Элен-Лена, которая оказалась француженкой, замешанной на русских эмигрантских кровях, одета была, как и Виталий, в белый свитер и джинсы. Со стороны могло показаться, что это брат и сестра — двойняшки. Различались они только по цвету глаз. У Лены они были желто-зеленого цвета. На русском языке она говорила с легким акцентом, но в данный момент предпочла больше отмалчиваться.
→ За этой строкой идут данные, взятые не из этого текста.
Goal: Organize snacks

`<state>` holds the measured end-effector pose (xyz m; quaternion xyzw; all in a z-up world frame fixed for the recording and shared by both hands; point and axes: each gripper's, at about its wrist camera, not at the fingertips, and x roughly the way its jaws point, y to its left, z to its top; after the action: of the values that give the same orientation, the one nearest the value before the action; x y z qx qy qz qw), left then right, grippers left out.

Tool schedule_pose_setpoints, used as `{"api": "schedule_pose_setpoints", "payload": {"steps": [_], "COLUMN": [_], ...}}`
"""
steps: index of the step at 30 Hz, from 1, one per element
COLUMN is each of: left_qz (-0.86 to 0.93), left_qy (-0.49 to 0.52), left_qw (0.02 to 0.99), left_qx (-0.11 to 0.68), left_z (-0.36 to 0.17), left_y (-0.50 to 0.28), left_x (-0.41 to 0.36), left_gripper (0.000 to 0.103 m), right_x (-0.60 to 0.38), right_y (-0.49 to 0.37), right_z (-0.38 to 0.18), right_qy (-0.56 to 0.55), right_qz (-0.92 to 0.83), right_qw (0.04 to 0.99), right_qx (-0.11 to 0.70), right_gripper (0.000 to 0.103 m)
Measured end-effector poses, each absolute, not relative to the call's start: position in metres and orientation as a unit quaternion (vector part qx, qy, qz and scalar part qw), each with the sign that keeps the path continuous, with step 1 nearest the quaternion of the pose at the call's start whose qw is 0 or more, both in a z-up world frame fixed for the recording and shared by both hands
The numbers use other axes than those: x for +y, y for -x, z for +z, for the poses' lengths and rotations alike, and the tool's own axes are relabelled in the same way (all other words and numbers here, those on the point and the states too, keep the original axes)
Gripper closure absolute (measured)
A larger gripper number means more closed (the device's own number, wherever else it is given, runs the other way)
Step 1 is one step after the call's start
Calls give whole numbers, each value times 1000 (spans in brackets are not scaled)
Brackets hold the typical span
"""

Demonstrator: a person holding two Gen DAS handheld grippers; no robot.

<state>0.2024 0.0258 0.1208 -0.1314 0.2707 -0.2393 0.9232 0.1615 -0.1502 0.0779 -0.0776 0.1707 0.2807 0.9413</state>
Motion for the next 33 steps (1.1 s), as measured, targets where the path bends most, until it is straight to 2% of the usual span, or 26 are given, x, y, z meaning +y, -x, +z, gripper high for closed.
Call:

— Лена учится на архитектора, — пополнил личное дело невесты Виталик.
— Прекрасный выбор, — улыбнулся Кошкин.
— А как твой сопромат?
— Как и положено, сопротивляется.
— Ничего, у меня тоже сначала не шел. Это, как анатомия, у медиков.
— Ты извини, пап, что я сразу не прилетел, там…
— Я знаю.
— Пришлось лететь через Питер. Почему-то рейсы на Питер открыли раньше, чем на Москву. А мест навалом. Народ боится летать.
— Я тоже, — признался Сергей Павлович.
— Ты не знаешь, у Владимира Юрьевича это серьезно? Мама так переживает… — спросил и осекся Виталий, закусил по-отцовски губу.
— Серьезно. Ей надо быть с ним. Я уже в порядке. Меня Бог, кажется, простил.
— Пап, ты правда все-таки ее сделал?
— Правда. Но еще не довел до ума. И, наверное, не буду.
— На Западе ты был бы миллионером.
— Или трупом. Хотя и здесь чуть не стал, — грустно улыбнулся Кошкин.